December 4th, 2003, 07:10 PM
Ok just a quick note for those not aware of what a robots.txt file is.....
Baically robots.txt is a text file a webmaster places in the root directory of his site which instructs some search engines as to what areas of the site he is ok for them to index.
Q. Do I have to have a robots.txt file to get ranked on a search engine??
No you do not - if no robots.txt file is present the search engine or spider will just assume that it is ok for it to index your whole site
Q. Will a robots.txt file help my site get looked at by more search engines??
A. No - in order to view the file they must already be at your site
Q. So what do I need it for then??
A. Well it allows you to designate certain areas which you do not wish to be indexed by the search engine - perhaps you have a test folder where you simply try out new things that you dont want the public to be aware of etc
Q. Ok so how do I make one then?
A. Easy just open a txt editor like notepad and type the following
you can add as many dir to this as you wish
Q. Ok have written my file but how do i know it is working?
A. simply upload it into the root dir of your site and that should be it if you wish to check the syntax - and make sure everything is correct you can visit here
or for more info on robots.txt try here
December 4th, 2003, 08:31 PM
December 4th, 2003, 09:28 PM
Nice. I'll be sure to do that. Thanks Val!
December 4th, 2003, 11:48 PM
w00t. Good info. I will use that later on when I start my site.
Real security doesn't come with an installer.
December 4th, 2003, 11:57 PM
Er... Be careful with this..... let's think about it for a minute.....

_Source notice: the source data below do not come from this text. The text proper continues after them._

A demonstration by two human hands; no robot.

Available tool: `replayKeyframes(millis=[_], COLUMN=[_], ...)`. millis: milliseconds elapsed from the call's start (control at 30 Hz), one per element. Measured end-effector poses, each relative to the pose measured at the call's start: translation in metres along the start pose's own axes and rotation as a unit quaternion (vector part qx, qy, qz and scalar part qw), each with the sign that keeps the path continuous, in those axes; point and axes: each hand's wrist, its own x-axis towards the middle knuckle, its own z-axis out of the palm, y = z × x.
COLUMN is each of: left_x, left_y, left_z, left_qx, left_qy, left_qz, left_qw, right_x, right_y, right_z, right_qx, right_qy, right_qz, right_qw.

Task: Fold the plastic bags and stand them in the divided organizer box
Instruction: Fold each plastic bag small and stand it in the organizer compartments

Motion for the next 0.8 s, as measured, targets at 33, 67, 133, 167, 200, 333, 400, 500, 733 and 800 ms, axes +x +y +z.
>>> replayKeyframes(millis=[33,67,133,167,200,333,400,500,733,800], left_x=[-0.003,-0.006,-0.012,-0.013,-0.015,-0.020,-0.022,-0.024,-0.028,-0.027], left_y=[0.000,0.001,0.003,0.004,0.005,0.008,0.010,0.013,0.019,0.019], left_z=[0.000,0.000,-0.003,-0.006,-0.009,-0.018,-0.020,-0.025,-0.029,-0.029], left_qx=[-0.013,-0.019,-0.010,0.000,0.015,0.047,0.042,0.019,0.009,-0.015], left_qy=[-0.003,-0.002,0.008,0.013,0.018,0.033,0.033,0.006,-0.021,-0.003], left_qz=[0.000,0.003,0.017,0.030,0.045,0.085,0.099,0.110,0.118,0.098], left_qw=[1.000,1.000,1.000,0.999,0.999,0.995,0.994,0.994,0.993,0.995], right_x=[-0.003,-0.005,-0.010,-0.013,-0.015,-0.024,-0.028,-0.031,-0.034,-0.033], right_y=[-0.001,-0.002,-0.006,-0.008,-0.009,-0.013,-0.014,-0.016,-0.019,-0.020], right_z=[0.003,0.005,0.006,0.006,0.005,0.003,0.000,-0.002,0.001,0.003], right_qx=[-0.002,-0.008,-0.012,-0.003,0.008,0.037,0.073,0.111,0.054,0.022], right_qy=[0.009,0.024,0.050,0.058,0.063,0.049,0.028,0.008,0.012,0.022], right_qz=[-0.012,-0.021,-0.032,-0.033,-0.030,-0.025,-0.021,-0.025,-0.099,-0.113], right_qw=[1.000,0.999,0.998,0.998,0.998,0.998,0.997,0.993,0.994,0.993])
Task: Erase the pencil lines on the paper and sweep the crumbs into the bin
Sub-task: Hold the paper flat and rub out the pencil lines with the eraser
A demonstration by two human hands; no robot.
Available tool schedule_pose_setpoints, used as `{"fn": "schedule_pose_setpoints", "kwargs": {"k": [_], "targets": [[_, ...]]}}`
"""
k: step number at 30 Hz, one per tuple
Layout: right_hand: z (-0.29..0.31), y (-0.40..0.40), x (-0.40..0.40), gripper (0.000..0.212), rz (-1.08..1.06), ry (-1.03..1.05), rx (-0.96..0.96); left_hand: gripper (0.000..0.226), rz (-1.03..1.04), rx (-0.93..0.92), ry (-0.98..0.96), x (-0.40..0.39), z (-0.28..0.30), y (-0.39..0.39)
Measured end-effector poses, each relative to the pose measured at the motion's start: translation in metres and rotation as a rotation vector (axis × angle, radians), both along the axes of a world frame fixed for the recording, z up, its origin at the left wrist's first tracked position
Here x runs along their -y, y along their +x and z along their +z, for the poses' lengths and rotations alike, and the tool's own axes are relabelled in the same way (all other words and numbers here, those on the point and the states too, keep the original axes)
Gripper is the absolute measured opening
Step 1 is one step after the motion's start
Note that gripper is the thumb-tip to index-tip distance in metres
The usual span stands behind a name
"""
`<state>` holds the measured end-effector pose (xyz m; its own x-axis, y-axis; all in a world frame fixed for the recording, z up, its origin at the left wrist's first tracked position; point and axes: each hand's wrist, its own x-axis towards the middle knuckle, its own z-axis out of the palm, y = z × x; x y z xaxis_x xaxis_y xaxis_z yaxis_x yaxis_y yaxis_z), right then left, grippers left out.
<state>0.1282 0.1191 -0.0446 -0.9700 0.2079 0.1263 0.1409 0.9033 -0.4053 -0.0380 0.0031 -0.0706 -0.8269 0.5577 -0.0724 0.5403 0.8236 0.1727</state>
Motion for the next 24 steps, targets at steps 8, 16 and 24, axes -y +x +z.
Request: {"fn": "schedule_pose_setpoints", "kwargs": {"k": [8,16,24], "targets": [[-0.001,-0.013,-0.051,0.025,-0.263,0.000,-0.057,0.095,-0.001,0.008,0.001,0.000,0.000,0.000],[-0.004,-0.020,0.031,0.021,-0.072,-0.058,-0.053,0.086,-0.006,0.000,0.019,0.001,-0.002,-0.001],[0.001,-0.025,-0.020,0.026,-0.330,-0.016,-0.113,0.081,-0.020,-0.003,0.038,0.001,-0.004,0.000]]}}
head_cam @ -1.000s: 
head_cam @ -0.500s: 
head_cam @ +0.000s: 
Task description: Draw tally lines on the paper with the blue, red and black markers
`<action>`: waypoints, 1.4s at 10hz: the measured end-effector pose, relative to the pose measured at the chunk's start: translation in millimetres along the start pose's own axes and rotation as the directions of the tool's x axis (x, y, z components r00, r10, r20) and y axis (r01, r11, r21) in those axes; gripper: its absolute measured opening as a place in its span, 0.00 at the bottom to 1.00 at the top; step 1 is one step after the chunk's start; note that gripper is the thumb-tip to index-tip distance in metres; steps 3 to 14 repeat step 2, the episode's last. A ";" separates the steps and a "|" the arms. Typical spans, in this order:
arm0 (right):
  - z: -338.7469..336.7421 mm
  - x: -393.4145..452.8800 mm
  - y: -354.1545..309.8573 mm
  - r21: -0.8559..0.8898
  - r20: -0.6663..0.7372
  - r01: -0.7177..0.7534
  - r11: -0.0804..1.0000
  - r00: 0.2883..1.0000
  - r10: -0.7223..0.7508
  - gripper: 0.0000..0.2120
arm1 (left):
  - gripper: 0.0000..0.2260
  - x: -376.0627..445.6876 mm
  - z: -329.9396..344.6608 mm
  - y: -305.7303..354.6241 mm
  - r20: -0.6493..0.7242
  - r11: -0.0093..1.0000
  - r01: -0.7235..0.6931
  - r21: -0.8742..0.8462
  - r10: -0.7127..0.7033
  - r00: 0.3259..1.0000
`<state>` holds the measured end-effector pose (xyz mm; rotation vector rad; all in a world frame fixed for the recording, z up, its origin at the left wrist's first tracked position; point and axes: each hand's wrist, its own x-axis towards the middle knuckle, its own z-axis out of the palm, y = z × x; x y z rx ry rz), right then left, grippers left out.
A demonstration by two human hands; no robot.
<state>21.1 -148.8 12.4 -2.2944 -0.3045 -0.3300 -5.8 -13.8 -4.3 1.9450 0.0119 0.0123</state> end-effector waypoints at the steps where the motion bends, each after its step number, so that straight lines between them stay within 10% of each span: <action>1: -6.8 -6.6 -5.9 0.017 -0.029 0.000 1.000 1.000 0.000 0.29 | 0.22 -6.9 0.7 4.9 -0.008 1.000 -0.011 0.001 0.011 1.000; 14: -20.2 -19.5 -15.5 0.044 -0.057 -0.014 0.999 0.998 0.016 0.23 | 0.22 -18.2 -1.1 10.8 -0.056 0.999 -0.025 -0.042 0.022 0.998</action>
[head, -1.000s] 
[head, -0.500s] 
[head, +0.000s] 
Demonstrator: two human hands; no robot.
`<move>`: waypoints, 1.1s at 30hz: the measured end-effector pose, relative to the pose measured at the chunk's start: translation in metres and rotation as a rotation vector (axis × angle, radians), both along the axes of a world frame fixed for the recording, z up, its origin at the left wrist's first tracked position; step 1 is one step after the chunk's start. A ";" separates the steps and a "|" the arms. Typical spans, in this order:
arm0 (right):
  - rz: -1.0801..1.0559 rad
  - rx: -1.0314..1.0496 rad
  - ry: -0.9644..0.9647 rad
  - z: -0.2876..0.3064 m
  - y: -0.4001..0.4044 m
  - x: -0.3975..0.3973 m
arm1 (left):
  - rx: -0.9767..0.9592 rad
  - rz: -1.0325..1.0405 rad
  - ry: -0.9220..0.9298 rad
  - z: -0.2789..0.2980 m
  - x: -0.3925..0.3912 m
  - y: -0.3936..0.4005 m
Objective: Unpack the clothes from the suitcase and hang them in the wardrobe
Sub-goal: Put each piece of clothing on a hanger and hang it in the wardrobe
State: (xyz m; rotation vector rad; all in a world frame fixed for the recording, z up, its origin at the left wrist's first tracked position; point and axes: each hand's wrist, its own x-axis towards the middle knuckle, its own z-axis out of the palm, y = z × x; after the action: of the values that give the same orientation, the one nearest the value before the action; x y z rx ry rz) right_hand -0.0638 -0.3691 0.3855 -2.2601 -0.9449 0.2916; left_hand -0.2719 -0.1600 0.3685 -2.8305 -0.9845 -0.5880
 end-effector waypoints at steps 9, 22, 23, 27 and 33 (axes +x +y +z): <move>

You have a set of subfolders on your website that you don't want accessed as a result of a simple web search.... So you pop them in the old robots.txt and sit back fat, dumb and happy. Well, Mr. H4x0|2 wants to know if you have anything to "hide" all he does is request robots.txt and bingo - there are those closely held secrets for him to see...... It's a two edged sword...
The Moral: Don't place stuff on a web site that you can't have _anyone_ see and still sleep at night......
Don\'t SYN us.... We\'ll SYN you.....
\"A nation that draws too broad a difference between its scholars and its warriors will have its thinking done by cowards, and its fighting done by fools.\" - Thucydides
December 4th, 2003, 11:59 PM
Hey, that was a great little tute mate. Thanks for posting. I've been doing a lot of web stuff for years, so I knew what it was, but my girlfriend has had a page of her site (about 200,000 hits per day) where she didn't have a robot command and some of the members found out some secrets as to what she was planning to do with the site update-wise. Again, thanks mate.
December 7th, 2003, 08:13 AM
hey val does this help on geocities,angelfire sites where the tt is not present originally?
If not tell me something to improve such free sites
December 7th, 2003, 10:55 AM
this should work on any site that is spidered it will not bring more search engines to your site but once there it instructs them as to what to index
December 7th, 2003, 05:10 PM
Nice tutorial Val.
BTW, even if you're not bothered about giving instructions to search engines, you might want to include a blank robots.txt file anyway. I found that every search engine visiting my site tried to request robots.txt, which left a load of 404 errors in my logs (because the file didn't exist) and made me think I had a broken link somewhere. Same goes for a favicon.ico file when people try to bookmark your site.
December 7th, 2003, 07:27 PM
interesting thing, i did a search on google for robots.txt and found that the whitehouse.gov has a robots.txt file listing disallowing some folders from being spidered....
Sex is like \"Social Security\". You get a little each month, but it\'s not enough to live on.